Mizane.info publie un extrait du texte de René Guénon intitulé « La métaphysique orientale » dans lequel l’auteur évoque les conditions civilisationnelles indispensables à l’éclosion d’une connaissance métaphysique dans une analyse comparée entre Orient et Occident.
Après cette esquisse très imparfaite et qui ne donne assurément qu’une bien faible idée de ce que peut être la réalisation métaphysique, il faut faire une remarque qui est tout à fait essentielle pour éviter de graves erreurs d’interprétation: c’est que tout ce dont il s’agit ici n’a aucun rapport avec des phénomènes quelconques, plus ou moins extraordinaires. Tout ce qui est phénomène est d’ordre physique; la métaphysique est au delà des phénomènes; et nous prenons ce mot dans sa plus grande généralité. Il résulte de là, entre autres conséquences que, les états dont il vient d’être parlé n’ont absolument rien de «psychologique»; il faut le dire nettement parce qu’il s’est parfois produit à cet égard de singulières confusions.
La psychologie, par définition même, ne saurait avoir de prise que sur des états humains, et encore telle qu’on l’entend aujourd’hui, elle n’atteint qu’une zone fort restreinte dans les possibilités de l’individu, qui s’étendent bien plus loin que les spécialistes de cette science ne peuvent le supposer. L’individu humain, en effet, est à la fois beaucoup plus et beaucoup moins qu’on ne le pense d’ordinaire en Occident: il est beaucoup plus, en raison de ses possibilités d’extension indéfinie au delà de la modalité corporelle, a laquelle se rapporte en somme tout ce qu’on en étudie communément; mais il est aussi beaucoup moins, puisque, bien loin de constituer un être complet et se suffisant à lui-même, il n’est nullement affectée dans son immutabilité.
Il faut insister sur ce point, que le domaine métaphysique est entièrement en dehors du monde phénoménal, car les modernes, habituellement, ne connaissent et ne recherchent guère que les phénomènes; c’est à ceux-ci qu’ils s’intéressent presque exclusivement, comme en témoigne d´ailleurs le développement qu’ils ont donné aux sciences expérimentales; et leur inaptitude métaphysique procède de la même tendance. Sans doute, il peut arriver que certains phénomènes spéciaux se produisent dans le travail de réalisation métaphysique, mais d´une façon tout accidental: c’est là un résultat plutôt fâcheux, car les choses de ce genre ne peuvent être qu’un obstacle pour celui qui serait tenté d’y attacher quelque importance.
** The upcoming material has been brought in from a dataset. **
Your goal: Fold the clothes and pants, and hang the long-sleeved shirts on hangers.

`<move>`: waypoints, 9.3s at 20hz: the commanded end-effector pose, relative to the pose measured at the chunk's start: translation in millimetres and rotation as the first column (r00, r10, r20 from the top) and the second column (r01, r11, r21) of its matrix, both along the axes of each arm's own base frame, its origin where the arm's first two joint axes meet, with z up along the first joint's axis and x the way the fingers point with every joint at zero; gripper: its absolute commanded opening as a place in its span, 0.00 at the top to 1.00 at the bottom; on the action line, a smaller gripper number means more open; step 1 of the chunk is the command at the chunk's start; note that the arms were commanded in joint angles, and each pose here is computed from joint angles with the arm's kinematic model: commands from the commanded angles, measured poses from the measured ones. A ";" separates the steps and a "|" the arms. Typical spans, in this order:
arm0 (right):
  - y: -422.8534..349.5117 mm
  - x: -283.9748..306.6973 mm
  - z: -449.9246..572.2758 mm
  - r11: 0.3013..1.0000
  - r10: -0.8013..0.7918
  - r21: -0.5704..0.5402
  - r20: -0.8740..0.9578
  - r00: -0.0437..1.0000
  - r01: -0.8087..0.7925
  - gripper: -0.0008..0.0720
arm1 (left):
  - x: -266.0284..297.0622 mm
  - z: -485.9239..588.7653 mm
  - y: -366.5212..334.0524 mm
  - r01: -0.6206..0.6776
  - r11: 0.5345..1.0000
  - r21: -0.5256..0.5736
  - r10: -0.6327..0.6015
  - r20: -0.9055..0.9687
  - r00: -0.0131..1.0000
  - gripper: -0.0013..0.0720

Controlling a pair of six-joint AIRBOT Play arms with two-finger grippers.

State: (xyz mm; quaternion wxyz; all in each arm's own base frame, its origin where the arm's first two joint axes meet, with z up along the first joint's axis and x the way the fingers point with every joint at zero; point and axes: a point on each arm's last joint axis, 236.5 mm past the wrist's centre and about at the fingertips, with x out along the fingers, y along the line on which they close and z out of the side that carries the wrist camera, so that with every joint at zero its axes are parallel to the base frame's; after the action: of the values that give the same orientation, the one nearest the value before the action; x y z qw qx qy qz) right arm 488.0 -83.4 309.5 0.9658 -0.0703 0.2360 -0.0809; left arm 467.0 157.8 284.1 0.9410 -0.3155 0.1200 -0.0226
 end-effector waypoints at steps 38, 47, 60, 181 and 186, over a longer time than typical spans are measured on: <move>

Celui qui se laisse arrêter et détourner de sa voie par les phénomènes, celui surtout qui se laisse aller à rechercher des «pouvoirs» exceptionnels, a bien peu de chances de pousser la réalisation plus loin que le degré auquel il est déjà arrivé lorsque survient cette déviation.
Cette remarque amène naturellement à rectifier quelques interprétations erronées qui ont cours au sujet du terme de «Yoga»; n’a-t-on pas prétendu parfois, en effet, que ce que les Hindous désignent par ce mot est le développement de certains pouvoirs latents de l´être humain? Ce que nous venons de dire suffit pour montrer qu’une telle définition doit être rejetée.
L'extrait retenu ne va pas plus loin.